- [Exercise brief]
Each line of the data that includes "lower" must be copied.

[Data extracted from a collection]
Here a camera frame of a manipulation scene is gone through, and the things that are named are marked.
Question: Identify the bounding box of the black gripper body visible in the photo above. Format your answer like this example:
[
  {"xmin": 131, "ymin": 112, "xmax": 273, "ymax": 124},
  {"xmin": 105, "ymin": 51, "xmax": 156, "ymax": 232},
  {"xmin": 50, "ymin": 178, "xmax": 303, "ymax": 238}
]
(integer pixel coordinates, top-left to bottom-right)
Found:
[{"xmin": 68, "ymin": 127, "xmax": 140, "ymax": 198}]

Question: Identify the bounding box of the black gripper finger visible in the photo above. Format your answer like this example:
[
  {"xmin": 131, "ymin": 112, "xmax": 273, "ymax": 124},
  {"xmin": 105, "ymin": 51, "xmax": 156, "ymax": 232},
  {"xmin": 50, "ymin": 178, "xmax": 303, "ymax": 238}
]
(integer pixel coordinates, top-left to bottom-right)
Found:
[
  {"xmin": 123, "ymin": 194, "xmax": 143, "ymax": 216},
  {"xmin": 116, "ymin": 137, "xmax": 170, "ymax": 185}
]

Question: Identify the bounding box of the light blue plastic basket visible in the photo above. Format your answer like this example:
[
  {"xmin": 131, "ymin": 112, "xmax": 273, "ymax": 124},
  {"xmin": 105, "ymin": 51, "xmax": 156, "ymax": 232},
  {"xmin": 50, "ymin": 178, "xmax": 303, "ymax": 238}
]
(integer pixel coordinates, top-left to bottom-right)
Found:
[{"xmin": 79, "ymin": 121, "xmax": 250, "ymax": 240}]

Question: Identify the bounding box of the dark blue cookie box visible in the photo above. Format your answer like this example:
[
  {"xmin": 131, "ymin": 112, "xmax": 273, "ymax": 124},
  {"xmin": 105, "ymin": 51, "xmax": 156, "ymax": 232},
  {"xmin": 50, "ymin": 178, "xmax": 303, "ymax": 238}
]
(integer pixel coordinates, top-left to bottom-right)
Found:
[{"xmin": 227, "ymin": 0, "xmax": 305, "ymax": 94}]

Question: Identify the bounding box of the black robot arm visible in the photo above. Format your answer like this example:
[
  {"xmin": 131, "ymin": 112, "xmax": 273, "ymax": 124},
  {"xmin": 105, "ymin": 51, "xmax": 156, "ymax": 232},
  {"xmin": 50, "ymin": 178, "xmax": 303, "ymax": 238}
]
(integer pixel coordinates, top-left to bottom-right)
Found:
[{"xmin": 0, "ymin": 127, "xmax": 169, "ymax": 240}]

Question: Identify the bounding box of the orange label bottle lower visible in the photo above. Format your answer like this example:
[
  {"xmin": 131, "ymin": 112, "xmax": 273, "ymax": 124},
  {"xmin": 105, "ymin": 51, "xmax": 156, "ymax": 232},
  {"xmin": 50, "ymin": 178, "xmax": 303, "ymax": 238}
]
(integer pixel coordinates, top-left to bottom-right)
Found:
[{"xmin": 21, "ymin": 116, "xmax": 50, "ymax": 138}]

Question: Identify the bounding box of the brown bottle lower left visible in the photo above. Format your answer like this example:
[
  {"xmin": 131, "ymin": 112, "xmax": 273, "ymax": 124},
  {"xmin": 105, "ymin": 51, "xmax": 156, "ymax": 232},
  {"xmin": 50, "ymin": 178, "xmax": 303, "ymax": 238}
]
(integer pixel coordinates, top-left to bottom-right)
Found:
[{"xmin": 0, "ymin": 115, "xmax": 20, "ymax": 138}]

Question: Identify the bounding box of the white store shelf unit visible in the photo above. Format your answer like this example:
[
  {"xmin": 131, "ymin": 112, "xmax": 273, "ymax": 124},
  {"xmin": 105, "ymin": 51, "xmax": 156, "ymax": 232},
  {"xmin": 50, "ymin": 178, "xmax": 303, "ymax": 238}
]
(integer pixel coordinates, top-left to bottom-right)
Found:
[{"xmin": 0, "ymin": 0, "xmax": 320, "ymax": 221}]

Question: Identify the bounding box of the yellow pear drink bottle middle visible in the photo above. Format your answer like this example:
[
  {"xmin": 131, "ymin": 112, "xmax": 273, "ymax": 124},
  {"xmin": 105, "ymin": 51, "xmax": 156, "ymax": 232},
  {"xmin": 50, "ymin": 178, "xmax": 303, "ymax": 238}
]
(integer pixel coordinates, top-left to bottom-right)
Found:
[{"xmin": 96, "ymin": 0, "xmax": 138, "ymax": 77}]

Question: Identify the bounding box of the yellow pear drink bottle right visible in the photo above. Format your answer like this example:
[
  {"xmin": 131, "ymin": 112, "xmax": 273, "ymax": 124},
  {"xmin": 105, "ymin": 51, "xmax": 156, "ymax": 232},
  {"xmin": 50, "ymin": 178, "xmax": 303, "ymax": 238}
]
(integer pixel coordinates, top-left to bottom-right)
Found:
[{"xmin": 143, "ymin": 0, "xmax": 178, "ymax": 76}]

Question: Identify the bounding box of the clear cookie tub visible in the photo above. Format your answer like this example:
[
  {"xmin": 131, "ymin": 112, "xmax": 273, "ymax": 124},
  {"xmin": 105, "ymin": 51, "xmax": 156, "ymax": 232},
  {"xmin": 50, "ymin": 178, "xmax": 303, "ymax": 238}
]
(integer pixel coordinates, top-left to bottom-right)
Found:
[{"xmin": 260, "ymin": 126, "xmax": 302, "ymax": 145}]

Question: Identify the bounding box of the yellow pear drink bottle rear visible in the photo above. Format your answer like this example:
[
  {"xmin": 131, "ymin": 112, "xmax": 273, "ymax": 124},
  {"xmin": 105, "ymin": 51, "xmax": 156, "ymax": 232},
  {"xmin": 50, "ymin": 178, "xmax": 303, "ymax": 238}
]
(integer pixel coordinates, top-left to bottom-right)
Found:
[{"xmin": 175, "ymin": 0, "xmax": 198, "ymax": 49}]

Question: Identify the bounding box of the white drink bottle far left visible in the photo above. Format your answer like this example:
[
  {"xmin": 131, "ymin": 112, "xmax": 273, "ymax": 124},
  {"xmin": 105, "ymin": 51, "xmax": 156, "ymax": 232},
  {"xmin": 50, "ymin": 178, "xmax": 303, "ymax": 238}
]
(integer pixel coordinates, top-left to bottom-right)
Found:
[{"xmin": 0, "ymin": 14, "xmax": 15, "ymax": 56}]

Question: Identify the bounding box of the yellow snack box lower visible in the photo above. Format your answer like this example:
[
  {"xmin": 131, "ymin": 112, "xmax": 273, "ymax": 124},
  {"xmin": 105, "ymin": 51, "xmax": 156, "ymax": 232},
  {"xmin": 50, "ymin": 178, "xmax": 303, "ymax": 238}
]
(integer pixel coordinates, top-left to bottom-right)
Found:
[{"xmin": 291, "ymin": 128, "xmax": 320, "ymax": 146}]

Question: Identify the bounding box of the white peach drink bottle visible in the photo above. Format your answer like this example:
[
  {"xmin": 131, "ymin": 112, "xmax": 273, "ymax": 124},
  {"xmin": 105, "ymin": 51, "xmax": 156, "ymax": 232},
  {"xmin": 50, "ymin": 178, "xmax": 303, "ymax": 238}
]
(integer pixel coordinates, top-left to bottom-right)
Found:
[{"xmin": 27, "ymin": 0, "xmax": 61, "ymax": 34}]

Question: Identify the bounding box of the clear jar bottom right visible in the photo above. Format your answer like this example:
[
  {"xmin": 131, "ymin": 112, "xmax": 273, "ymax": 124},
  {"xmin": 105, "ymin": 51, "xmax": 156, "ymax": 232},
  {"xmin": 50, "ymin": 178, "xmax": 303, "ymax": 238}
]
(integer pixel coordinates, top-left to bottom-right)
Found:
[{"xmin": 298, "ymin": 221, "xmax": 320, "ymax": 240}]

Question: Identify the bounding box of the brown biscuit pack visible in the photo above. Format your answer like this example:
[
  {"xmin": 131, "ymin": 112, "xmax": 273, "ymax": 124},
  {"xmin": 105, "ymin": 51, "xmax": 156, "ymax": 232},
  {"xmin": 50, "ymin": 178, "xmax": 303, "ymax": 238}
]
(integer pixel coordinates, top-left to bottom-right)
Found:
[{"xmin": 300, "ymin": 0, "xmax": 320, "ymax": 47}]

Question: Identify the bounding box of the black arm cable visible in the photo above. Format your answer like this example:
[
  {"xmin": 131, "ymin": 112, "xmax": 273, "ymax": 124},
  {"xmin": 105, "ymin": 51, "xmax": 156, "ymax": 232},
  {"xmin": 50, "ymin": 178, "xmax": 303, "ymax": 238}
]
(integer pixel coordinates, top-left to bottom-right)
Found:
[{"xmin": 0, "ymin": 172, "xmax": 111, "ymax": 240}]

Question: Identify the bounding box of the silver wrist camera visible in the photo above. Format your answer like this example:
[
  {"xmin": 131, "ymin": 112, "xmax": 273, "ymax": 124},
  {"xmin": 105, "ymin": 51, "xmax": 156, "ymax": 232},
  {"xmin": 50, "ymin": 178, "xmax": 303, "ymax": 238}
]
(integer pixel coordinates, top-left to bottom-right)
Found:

- [Answer to the exercise]
Question: Identify the bounding box of the orange label bottle lower visible in the photo above. Format your answer like this example:
Question: Identify the bounding box of the brown bottle lower left visible in the photo above. Format your answer like this example:
Question: Identify the bounding box of the yellow snack box lower visible in the photo above. Format your answer like this example:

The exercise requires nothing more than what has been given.